若き聡明な草薙の領主。大切なものを守るため、心ならずも異国との戦に身を投じる。

「鬼哭く里の純恋歌」の人物イラストとイメージが少し異なっています。優しいだけではない、乱世に生きる武人としての姿を見てあげてください。

藤音(ふじね)


隼人の正室。人質同然の政略結婚であったが、彼の誠実な優しさにふれ、心から愛しあうようになる。

夫の留守を守り、自分にできる最善を尽くす。

天宮桜花(あまみやおうか)


九条家に仕える巫女。天女の末裔と言われ、破魔と癒しの力を持つ優しい少女。舞の名手。
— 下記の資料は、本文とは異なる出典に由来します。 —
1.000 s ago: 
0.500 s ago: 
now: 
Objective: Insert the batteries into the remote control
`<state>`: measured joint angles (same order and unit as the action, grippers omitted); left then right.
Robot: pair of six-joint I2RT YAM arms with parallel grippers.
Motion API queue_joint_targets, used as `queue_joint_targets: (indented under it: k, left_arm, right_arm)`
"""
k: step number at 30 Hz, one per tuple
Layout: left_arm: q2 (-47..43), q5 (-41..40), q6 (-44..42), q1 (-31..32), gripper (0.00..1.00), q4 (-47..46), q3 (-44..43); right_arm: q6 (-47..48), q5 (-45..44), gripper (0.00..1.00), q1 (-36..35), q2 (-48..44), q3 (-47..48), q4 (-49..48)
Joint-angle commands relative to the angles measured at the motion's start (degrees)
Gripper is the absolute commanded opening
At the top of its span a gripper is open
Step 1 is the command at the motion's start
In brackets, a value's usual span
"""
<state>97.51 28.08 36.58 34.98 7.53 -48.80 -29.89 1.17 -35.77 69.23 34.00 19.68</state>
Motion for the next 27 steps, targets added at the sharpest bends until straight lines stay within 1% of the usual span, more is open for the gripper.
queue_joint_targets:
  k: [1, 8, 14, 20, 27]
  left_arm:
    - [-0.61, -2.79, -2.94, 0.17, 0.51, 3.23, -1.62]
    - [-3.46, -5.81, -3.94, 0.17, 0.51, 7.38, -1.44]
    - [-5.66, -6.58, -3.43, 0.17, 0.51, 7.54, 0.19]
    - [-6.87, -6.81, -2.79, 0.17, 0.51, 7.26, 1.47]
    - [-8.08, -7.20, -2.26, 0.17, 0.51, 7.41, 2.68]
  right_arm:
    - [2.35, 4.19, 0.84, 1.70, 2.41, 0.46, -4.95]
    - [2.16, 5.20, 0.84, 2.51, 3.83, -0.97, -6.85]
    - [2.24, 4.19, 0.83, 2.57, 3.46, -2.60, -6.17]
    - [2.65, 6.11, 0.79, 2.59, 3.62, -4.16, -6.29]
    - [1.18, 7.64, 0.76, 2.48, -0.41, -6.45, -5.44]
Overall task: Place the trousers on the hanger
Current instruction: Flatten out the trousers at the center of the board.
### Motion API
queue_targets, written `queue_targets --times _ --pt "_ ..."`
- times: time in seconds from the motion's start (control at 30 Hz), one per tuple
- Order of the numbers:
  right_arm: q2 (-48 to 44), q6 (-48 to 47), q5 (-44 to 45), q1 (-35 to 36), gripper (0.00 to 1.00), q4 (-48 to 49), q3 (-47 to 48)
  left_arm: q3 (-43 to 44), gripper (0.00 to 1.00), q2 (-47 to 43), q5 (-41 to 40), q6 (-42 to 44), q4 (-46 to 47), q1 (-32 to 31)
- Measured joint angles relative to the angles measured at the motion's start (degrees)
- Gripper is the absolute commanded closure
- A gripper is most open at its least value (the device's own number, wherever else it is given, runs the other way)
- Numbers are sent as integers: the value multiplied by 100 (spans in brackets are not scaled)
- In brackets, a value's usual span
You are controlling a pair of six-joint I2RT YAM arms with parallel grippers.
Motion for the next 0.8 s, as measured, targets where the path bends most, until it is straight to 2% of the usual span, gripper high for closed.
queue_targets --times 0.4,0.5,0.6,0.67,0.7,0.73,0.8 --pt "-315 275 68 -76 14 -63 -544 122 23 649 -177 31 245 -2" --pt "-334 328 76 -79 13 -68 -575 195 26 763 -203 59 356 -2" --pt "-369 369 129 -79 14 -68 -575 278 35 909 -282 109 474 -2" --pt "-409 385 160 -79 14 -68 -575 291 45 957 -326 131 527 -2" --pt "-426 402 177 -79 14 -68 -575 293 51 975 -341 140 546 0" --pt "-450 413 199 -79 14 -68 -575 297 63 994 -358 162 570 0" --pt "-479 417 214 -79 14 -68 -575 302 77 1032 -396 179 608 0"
幼馴染の伊織と祝言を挙げる予定だが、後任探しが難航し、巫女の座を降りられずにいる。

桐生伊織(きりゅういおり)


桜花の婚約者。婚礼の準備がなかなか進まないのが悩みの種。

武芸に秀で、隼人の護衛として戦に赴く。

柊蘇芳(ひいらぎすおう)


隼人とはいとこだが、彼を疎んじている。美貌の武将。

帝の甥で強大な権力を持ち、その野心を異国への出兵に向ける。

阿梨(あり)


羅紗国の王女にして水軍の長。戦の渦中で隼人の運命に大きくかかわっていく。

白瑛(はくえい)


王都での残党狩りの時、隼人がわざと見逃した少年。実はその素性は……。